Google has released Web Vitals, an opinionated browser performance API wrapper to track essential metrics for a healthy site. It will be an evolving user-centric page speed metrics implemented across various Google tools for web developers. Web Vitals is a nudge for website owners to start measuring real user experience, instead of relying on synthetic tests like Lighthouse. Let’s see how to add Web Vitals to a website and start sending data to Google Analytics.

Web Vitals repository

Web Vitals library is written in TypeScript. If you are using TypeScript then you already have some build pipeline setup and can find the Web Vitals package on NPM. Pure JavaScript path is a bit more tricky and worth covering in more detail. To get a JavaScript file you will need to checkout Web Vitals github repo, “npm install” dependencies and build from source by running “npm run build”. Of course, NodeJS should already be installed on your computer. After building from source, you will find the JS library version in “dist/web-vitals.min.js”.
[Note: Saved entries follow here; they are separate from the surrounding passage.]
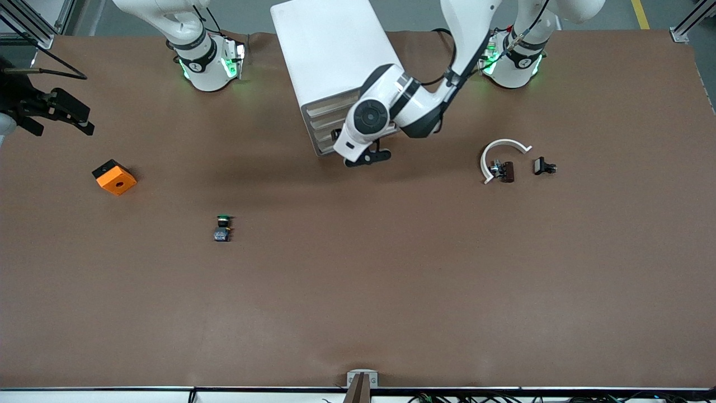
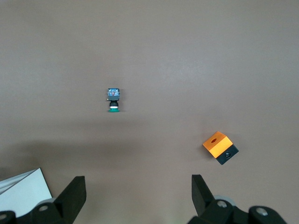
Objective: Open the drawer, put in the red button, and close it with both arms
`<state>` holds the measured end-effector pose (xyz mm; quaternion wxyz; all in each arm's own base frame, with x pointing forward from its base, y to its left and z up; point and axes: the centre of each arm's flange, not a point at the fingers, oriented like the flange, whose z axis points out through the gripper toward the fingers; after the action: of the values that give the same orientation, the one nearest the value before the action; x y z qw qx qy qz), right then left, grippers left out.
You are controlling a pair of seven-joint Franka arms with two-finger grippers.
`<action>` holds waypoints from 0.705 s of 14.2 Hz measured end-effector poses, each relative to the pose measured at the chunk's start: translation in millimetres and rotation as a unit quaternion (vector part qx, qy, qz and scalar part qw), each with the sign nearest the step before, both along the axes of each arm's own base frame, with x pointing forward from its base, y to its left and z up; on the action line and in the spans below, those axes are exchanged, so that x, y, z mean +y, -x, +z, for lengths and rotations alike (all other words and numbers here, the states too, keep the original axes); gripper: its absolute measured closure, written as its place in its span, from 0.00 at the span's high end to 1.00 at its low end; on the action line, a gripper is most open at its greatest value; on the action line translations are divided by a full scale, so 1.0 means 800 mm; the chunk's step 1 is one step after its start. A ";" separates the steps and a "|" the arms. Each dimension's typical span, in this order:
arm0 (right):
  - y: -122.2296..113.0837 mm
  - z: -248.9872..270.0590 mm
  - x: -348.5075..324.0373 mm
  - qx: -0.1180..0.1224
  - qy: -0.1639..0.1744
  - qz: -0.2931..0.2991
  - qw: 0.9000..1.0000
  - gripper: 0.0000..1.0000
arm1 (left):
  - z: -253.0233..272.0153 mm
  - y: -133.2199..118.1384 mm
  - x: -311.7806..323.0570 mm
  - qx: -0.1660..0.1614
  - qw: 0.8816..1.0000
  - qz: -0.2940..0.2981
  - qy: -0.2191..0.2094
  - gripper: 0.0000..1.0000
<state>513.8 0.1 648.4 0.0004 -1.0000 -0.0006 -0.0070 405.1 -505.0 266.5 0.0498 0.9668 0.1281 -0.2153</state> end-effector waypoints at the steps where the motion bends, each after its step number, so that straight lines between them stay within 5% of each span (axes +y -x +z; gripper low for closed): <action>1: 0.000 0.000 0.000 0.000 0.000 0.000 1.000 1.00 | 0.010 -0.035 0.021 -0.011 1.000 0.019 0.005 1.00; 5: 0.000 0.000 0.000 0.000 0.001 0.000 1.000 1.00 | 0.079 -0.155 0.106 -0.089 0.994 0.062 0.008 1.00; 10: 0.000 0.000 0.001 0.000 0.001 0.001 1.000 1.00 | 0.201 -0.240 0.257 -0.171 0.984 0.058 0.003 1.00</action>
<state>513.9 0.6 648.2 -0.0002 -1.0000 -0.0013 -0.0068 597.0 -299.3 427.0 0.0859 0.9802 0.1728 -0.0441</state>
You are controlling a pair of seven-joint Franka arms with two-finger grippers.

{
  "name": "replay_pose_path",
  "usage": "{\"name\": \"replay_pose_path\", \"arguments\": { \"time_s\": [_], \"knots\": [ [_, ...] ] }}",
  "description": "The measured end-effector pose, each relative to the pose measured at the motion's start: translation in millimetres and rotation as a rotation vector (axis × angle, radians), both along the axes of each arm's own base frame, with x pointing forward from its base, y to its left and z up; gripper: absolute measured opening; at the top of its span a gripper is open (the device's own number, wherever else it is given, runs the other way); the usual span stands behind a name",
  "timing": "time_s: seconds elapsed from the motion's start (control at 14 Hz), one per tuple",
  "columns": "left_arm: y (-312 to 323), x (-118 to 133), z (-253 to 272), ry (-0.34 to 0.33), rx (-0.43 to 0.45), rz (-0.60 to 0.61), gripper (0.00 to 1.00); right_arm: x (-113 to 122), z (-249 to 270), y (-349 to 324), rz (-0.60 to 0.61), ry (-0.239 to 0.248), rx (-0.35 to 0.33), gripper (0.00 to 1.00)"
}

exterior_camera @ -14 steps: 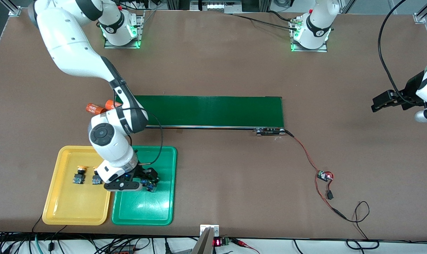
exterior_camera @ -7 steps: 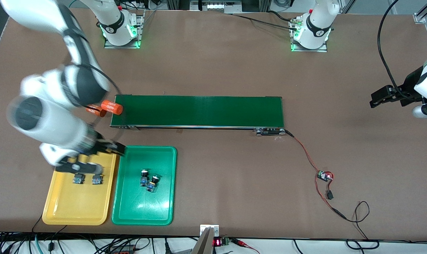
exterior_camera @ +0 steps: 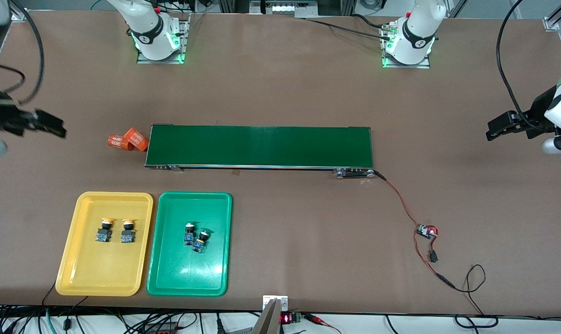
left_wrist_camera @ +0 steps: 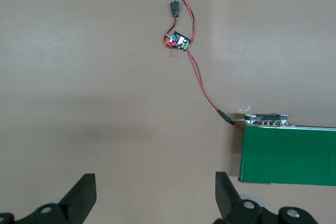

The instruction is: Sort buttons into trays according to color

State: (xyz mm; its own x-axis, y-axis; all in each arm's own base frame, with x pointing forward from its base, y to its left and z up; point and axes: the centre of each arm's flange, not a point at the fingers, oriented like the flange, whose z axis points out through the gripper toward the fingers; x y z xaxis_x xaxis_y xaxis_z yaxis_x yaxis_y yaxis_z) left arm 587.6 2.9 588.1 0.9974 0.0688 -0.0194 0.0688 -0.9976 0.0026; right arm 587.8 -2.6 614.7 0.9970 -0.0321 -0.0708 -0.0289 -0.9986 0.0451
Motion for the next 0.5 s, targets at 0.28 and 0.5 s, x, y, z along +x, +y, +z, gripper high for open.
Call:
{"name": "replay_pose_path", "arguments": {
  "time_s": [0.28, 0.5],
  "knots": [
    [1, 0, 0, 0.000, 0.000, 0.001, 1.00, -30, -12, -40, -0.037, 0.052, -0.008, 1.00],
    [1, 0, 0, 0.000, 0.000, 0.002, 1.00, -32, -20, -36, -0.022, 0.080, -0.002, 1.00]
  ]
}}
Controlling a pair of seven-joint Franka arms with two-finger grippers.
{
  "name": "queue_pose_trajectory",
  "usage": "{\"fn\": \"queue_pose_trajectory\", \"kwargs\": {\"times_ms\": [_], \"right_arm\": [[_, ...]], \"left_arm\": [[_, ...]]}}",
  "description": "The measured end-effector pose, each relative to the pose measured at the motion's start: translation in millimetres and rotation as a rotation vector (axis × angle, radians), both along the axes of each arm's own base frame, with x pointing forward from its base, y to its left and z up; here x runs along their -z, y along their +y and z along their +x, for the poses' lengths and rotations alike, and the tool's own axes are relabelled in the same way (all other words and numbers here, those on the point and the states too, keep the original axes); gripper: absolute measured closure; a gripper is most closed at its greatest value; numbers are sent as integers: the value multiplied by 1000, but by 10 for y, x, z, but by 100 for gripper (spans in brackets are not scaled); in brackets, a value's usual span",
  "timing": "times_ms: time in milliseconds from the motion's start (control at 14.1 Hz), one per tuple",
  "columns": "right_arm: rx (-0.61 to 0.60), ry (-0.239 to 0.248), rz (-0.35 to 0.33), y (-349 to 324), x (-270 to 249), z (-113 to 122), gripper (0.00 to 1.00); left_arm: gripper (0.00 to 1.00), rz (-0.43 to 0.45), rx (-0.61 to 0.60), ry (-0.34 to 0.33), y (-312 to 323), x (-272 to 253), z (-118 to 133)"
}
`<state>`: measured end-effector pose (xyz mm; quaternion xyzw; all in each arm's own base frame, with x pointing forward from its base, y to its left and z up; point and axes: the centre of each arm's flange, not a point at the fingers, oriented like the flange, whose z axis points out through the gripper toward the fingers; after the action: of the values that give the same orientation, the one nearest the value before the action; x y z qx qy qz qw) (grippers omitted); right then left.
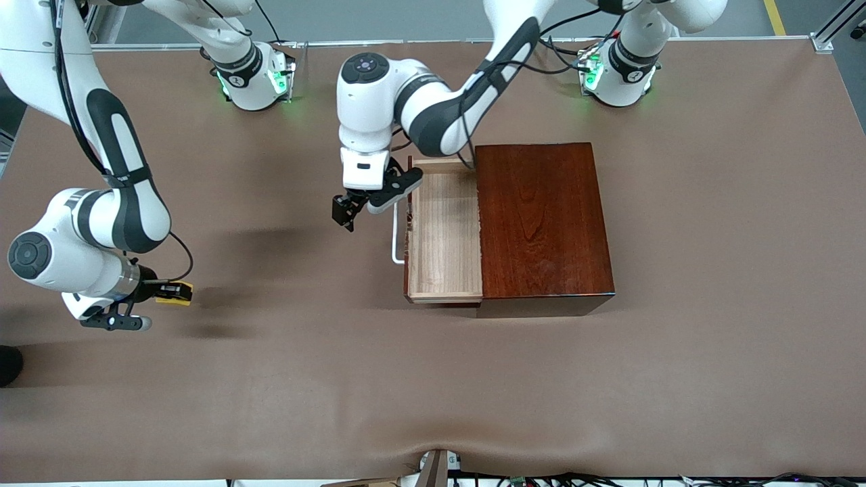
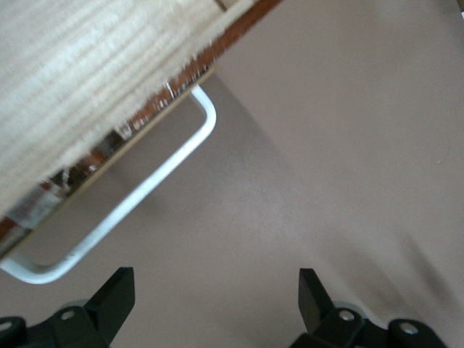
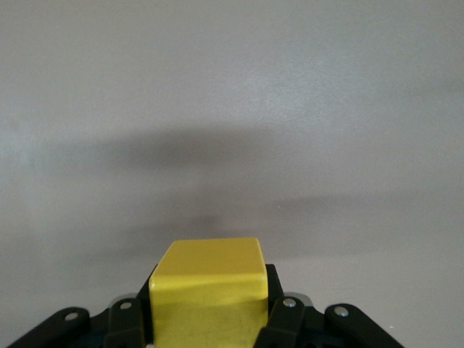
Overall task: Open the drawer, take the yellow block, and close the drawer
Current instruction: 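Lower the cube onto the table and open the right gripper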
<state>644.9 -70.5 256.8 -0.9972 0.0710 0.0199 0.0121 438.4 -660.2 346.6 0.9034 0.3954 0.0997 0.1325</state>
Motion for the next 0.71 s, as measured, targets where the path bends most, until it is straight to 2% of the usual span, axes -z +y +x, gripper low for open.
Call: {"fn": "queue_pose_trajectory", "kwargs": {"times_ms": [142,355,711], "right_arm": [[36,-10,-5,-27,80,4,44],[55,8,-6,-114,329,-47,44],[65,-14,-15,-183,723,-57,44]], "left_arm": [[0,-18,-43,-5,-79,126,-29],[0,-14,-118,-39,-117,180,-58],[0,6,-233,-61,-221,507,-246]]}}
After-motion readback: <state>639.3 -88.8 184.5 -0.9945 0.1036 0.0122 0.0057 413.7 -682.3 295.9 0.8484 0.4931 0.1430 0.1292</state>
Adding Web Vitals to your website

One way to implement the code needed for Web Vitals is to create a new file, lets call it “main.js”. This file will import Web Vitals and subscribe to main metrics. The main.js file is then loaded with a script tag which has type=”module” attribute. The minified version of Web Vitals JS file is a JS module. If you simply try to load it with a regular script tag, you will get an Unexpected token 'export' exception in the browser. Since main.js uses an import statement, it is also a JS module and needs type=”module” attribute.

index.html

<script defer src="/main.js" type="module"></script>

main.js

import { getCLS, getFID, getLCP } from "/web-vitals.min.js";
 
function sendToGoogleAnalytics({ name, delta, id }) {
   gtag('event', name, {
       event_category: 'Web Vitals',
       value: Math.round(name === 'CLS' ? delta * 1000 : delta),
       event_label: id,
       non_interaction: true,
   });
}
 
getCLS(sendToGoogleAnalytics);
getFID(sendToGoogleAnalytics);
getLCP(sendToGoogleAnalytics);

Reporting to Google Analytics

Google Analytics does not have page speed reports out of the box. Web Vitals metrics need to be sent as custom events and new reports can be built with Google Data Studio. Stay tuned for a followup article how to build a Data Studio report using data from Web Vitals.

Next

I will be covering updates to Web Vitals and sharing practical recommendations as I gain more experience using it for monitoring and optimizing MobileRank.co performance. For now, it should be enough to start collecting real life page speed metrics and sending data to Google Analytics for further processing.